This chapter contains a full example of PyDaF's usage. The example implements a word counter using a Map/Reduce algorithm. However, it harnesses processor specificity to modify the parts generated by the splitting code before they are mapped. Finally, another processor removes all words that are less than 2 characters long from the generated dictionary.
We will use a threaded pipeline as it is more appropriate for Map/Reduce algorithms. The input of a job will be a List data unit with the input-files flag, containing the list of files from which words are to be counted. We will expect a Dict with the result flag to be produced as a result of the pipeline.
The complete source code for this example is available in the PyDaF distribution; it can be found in the examples/specificity/ directory.
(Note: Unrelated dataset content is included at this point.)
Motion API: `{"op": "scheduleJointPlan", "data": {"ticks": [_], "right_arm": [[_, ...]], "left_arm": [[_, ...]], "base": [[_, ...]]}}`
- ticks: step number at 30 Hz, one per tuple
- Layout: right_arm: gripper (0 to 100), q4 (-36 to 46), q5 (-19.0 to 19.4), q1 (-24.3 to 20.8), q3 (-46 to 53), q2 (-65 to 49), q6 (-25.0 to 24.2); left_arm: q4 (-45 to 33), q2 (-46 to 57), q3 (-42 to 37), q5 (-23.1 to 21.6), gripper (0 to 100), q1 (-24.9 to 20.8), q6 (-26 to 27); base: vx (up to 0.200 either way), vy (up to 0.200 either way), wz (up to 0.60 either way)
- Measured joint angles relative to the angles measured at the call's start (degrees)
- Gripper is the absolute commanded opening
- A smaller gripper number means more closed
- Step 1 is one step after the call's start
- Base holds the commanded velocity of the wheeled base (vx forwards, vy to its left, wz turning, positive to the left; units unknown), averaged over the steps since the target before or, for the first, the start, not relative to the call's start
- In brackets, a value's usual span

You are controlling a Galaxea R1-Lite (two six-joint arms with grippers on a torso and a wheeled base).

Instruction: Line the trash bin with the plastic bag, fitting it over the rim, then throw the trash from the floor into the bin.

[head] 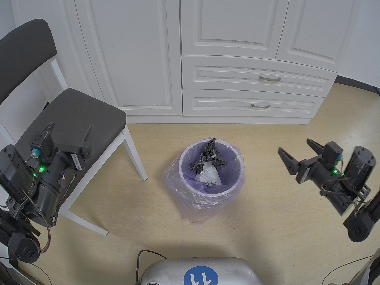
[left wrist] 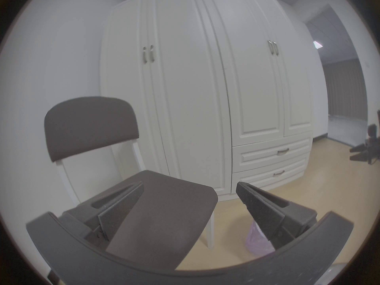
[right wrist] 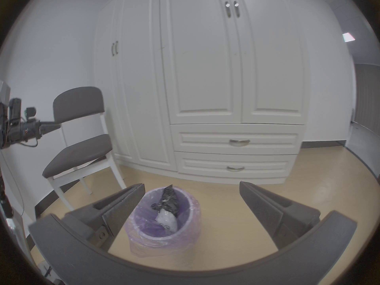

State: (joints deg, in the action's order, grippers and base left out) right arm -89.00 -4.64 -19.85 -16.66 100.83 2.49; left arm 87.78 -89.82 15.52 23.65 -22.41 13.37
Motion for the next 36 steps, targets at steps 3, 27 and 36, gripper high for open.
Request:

The first thing we will need is the Map/Reduce class; this class will implement the actual splitting and word counting of the input. It will retire its input data, as the list of files is no longer required after the files have been read. Parts will be strings containing 100 lines from an input file. In the end, the generated dictionary will have the wordcount flag.
First, we need to define the Map/Reduce implementation's metadata:
class WordCounter( pydaf.MapReduce ): class Meta: name = 'wcount' retire_input = True in_type = S( List , flags = ( 'input-files' , ) , to = 'files' ) part_type = String output_flag = 'wordcount'
This being done, we will define the splitting code. We must be careful not to generate parts that contain no text at all - not that it would be a problem, but it would be useless.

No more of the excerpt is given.